• TASK STATEMENT: Within the listing below, tally the lines where the word "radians" appears, and answer with nothing but the tally.

• INFORMATION PROVIDED:
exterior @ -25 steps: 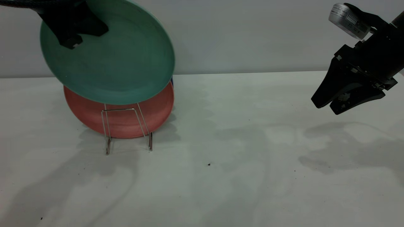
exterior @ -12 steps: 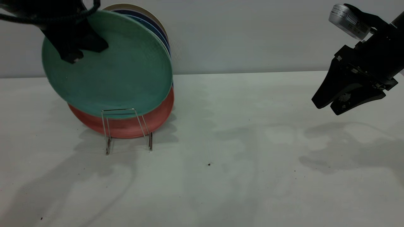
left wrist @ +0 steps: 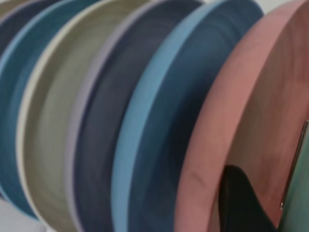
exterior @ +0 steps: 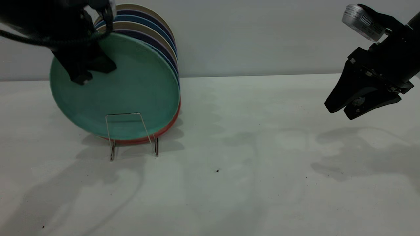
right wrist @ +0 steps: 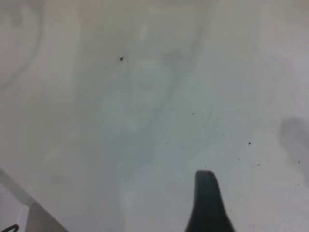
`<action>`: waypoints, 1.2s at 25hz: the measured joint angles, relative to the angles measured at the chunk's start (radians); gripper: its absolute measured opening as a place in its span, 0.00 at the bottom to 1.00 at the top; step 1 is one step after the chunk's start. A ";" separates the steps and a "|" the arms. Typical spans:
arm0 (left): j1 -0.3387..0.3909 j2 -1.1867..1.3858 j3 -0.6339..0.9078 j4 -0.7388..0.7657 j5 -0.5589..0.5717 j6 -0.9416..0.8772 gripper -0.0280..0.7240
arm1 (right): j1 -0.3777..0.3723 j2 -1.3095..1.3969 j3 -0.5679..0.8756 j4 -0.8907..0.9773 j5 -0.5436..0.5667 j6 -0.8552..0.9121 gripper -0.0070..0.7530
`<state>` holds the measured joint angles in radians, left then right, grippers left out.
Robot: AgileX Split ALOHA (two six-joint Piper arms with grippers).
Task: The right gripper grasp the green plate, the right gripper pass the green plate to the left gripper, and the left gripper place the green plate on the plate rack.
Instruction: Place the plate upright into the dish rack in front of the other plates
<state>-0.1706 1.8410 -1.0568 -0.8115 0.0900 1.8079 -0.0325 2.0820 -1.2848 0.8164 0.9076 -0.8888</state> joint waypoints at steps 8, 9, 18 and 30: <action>0.000 0.014 0.000 -0.005 -0.030 0.003 0.45 | 0.000 0.000 0.000 0.000 -0.002 0.000 0.73; 0.000 0.014 0.000 -0.004 -0.030 0.003 0.45 | 0.000 0.000 0.000 0.000 -0.003 0.000 0.73; 0.000 0.014 0.000 -0.051 -0.026 0.002 0.62 | 0.000 0.000 0.000 0.000 -0.003 0.000 0.73; 0.000 -0.013 -0.001 -0.054 0.021 0.003 0.64 | 0.000 0.000 0.000 0.000 -0.006 0.010 0.73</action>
<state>-0.1706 1.8278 -1.0574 -0.8654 0.1105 1.8112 -0.0325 2.0820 -1.2848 0.8161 0.9019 -0.8786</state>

• EXERCISE RESULT: 2